▼▼▼

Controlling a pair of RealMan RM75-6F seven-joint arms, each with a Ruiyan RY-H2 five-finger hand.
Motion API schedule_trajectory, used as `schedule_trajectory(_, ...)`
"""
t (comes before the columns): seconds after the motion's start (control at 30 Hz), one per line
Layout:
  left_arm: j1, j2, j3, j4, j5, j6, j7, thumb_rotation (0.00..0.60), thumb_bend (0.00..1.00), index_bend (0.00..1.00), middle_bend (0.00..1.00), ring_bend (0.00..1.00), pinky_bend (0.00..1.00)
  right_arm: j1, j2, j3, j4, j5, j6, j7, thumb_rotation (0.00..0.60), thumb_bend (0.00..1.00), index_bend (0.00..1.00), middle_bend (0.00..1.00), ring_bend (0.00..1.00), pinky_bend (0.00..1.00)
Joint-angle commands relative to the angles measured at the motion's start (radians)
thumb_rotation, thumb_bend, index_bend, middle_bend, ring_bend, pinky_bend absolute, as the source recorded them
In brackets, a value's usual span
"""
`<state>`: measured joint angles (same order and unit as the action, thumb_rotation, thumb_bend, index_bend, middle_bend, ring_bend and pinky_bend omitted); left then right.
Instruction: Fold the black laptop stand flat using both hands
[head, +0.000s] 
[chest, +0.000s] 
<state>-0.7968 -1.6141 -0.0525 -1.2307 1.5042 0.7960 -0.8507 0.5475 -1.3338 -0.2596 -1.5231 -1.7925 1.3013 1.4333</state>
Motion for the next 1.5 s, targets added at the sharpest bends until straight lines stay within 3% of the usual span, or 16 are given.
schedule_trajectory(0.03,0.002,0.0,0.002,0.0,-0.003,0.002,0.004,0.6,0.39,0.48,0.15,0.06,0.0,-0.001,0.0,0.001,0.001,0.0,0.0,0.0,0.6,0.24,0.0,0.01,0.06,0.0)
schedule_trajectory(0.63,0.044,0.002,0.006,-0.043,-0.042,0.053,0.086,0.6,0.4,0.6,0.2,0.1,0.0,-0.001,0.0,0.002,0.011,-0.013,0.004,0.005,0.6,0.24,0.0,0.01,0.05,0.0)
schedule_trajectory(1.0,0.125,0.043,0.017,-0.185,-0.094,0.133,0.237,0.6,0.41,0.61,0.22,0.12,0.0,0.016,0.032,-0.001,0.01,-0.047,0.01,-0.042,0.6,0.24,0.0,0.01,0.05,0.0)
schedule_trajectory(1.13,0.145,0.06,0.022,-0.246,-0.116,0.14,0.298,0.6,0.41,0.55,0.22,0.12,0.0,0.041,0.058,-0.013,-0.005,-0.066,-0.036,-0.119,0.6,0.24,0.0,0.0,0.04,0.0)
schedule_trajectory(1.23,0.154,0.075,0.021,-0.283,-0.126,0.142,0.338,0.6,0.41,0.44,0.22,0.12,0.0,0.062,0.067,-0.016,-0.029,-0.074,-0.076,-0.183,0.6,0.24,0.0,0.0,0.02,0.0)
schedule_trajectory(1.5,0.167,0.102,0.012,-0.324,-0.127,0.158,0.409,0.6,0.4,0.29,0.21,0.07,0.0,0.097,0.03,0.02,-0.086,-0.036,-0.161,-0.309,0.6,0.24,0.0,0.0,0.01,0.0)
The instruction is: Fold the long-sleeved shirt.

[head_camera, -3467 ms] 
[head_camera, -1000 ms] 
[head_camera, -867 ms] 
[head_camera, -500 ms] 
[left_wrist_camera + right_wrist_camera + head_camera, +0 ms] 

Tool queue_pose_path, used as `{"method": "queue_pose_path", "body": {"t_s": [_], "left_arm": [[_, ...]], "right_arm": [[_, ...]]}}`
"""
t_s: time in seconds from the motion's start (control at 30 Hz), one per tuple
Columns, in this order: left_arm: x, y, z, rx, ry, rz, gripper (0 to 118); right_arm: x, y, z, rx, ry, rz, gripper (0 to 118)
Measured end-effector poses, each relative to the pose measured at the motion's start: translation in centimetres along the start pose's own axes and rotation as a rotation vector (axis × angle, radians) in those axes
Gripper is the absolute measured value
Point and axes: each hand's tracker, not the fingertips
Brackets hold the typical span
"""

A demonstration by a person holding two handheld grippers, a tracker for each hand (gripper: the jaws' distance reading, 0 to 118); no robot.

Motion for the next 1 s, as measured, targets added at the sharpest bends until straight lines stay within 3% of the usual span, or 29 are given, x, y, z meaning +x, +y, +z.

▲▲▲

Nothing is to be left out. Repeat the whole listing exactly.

Controlling a pair of RealMan RM75-6F seven-joint arms, each with a Ruiyan RY-H2 five-finger hand.
Motion API schedule_trajectory, used as `schedule_trajectory(_, ...)`
"""
t (comes before the columns): seconds after the motion's start (control at 30 Hz), one per line
Layout:
  left_arm: j1, j2, j3, j4, j5, j6, j7, thumb_rotation (0.00..0.60), thumb_bend (0.00..1.00), index_bend (0.00..1.00), middle_bend (0.00..1.00), ring_bend (0.00..1.00), pinky_bend (0.00..1.00)
  right_arm: j1, j2, j3, j4, j5, j6, j7, thumb_rotation (0.00..0.60), thumb_bend (0.00..1.00), index_bend (0.00..1.00), middle_bend (0.00..1.00), ring_bend (0.00..1.00), pinky_bend (0.00..1.00)
Joint-angle commands relative to the angles measured at the motion's start (radians)
thumb_rotation, thumb_bend, index_bend, middle_bend, ring_bend, pinky_bend absolute, as the source recorded them
In brackets, a value's usual span
"""
`<state>`: measured joint angles (same order and unit as the action, thumb_rotation, thumb_bend, index_bend, middle_bend, ring_bend and pinky_bend omitted); left then right.
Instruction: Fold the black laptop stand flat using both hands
[head, +0.000s] 
[chest, +0.000s] 
<state>-0.7968 -1.6141 -0.0525 -1.2307 1.5042 0.7960 -0.8507 0.5475 -1.3338 -0.2596 -1.5231 -1.7925 1.3013 1.4333</state>
Motion for the next 1.5 s, targets added at the sharpest bends until straight lines stay within 3% of the usual span, or 16 are given.
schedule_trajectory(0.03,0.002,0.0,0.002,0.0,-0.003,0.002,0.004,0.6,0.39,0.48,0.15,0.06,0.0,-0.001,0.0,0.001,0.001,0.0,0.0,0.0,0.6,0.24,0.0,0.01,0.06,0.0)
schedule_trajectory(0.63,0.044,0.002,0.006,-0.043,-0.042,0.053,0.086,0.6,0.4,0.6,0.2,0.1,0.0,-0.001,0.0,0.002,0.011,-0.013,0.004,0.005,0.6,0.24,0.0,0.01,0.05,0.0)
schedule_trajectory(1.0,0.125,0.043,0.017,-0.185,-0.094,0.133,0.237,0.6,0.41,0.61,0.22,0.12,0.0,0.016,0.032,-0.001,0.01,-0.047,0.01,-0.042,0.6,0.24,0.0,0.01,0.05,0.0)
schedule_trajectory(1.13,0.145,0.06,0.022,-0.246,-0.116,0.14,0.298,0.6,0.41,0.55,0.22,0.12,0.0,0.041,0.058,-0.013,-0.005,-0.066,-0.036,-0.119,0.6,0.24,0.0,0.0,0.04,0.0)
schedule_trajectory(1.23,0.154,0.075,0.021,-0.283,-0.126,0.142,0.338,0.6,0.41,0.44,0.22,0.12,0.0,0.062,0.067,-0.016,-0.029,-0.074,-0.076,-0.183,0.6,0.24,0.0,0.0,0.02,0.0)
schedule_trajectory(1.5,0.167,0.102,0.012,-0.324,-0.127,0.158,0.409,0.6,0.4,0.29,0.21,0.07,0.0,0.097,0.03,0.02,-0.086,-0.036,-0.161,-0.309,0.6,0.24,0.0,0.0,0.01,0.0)
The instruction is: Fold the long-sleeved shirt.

[head_camera, -3467 ms] 
[head_camera, -1000 ms] 
[head_camera, -867 ms] 
[head_camera, -500 ms] 
[left_wrist_camera + right_wrist_camera + head_camera, +0 ms] 

Tool queue_pose_path, used as `{"method": "queue_pose_path", "body": {"t_s": [_], "left_arm": [[_, ...]], "right_arm": [[_, ...]]}}`
"""
t_s: time in seconds from the motion's start (control at 30 Hz), one per tuple
Columns, in this order: left_arm: x, y, z, rx, ry, rz, gripper (0 to 118); right_arm: x, y, z, rx, ry, rz, gripper (0 to 118)
Measured end-effector poses, each relative to the pose measured at the motion's start: translation in centimetres along the start pose's own axes and rotation as a rotation vector (axis × angle, radians) in those axes
Gripper is the absolute measured value
Point and axes: each hand's tracker, not the fingertips
Brackets hold the typical span
"""

A demonstration by a person holding two handheld grippers, a tracker for each hand (gripper: the jaws' distance reading, 0 to 118); no robot.

Motion for the next 1 s, as measured, targets added at the sharpest bends until straight lines stay within 3% of the usual span, or 29 are given, x, y, z meaning +x, +y, +z.

Nothing else goes in the answer.